[Records from a collection]
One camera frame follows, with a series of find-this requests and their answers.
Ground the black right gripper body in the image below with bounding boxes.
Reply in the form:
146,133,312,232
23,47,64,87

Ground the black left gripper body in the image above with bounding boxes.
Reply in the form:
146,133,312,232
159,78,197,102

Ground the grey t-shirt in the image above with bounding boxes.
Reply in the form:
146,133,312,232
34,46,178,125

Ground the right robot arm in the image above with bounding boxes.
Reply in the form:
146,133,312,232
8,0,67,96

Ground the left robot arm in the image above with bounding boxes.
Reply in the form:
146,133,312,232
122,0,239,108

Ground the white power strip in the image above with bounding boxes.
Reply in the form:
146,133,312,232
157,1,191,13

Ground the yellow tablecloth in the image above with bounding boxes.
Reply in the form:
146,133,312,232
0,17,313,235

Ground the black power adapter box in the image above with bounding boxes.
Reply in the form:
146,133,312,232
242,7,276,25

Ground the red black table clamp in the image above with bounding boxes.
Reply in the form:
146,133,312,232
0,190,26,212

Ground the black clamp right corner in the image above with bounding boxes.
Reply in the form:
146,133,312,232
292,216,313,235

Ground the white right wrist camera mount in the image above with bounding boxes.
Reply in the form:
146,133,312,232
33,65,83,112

---

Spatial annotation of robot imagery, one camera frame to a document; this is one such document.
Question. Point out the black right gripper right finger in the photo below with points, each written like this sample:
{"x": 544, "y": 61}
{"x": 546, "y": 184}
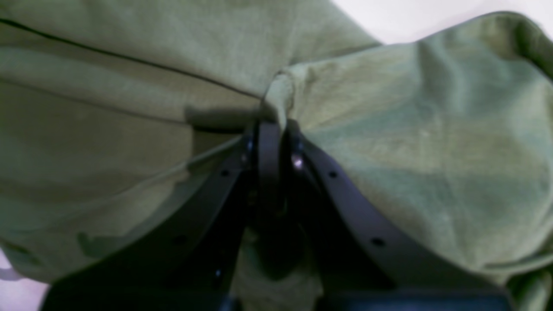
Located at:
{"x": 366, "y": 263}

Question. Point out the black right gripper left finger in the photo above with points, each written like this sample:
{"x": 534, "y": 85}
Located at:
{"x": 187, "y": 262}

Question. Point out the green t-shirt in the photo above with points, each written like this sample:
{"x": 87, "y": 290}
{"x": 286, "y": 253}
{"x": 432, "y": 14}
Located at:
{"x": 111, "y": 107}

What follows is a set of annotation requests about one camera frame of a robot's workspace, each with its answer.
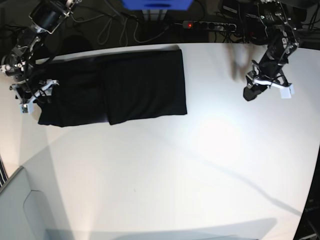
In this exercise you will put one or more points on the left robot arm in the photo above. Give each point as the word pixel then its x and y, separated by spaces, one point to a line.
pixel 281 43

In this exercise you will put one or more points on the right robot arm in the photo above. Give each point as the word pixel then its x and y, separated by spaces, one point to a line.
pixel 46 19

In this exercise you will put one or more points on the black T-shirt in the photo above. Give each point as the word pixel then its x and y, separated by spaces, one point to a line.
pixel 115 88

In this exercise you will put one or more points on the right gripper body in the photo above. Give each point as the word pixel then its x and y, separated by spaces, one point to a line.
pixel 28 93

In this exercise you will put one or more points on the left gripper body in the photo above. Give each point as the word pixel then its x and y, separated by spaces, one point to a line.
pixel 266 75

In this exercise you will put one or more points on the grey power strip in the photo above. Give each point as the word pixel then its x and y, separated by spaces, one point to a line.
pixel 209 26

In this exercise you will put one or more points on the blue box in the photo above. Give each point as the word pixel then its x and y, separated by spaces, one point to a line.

--

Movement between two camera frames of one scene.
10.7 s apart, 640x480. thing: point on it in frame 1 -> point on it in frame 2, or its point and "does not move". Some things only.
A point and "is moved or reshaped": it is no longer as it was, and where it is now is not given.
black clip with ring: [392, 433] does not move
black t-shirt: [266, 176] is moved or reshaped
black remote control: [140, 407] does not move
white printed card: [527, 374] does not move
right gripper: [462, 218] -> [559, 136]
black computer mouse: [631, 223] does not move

> [Work to be completed]
Determine how many lines above contain "boxes" and respond with that number only.

> [Response]
11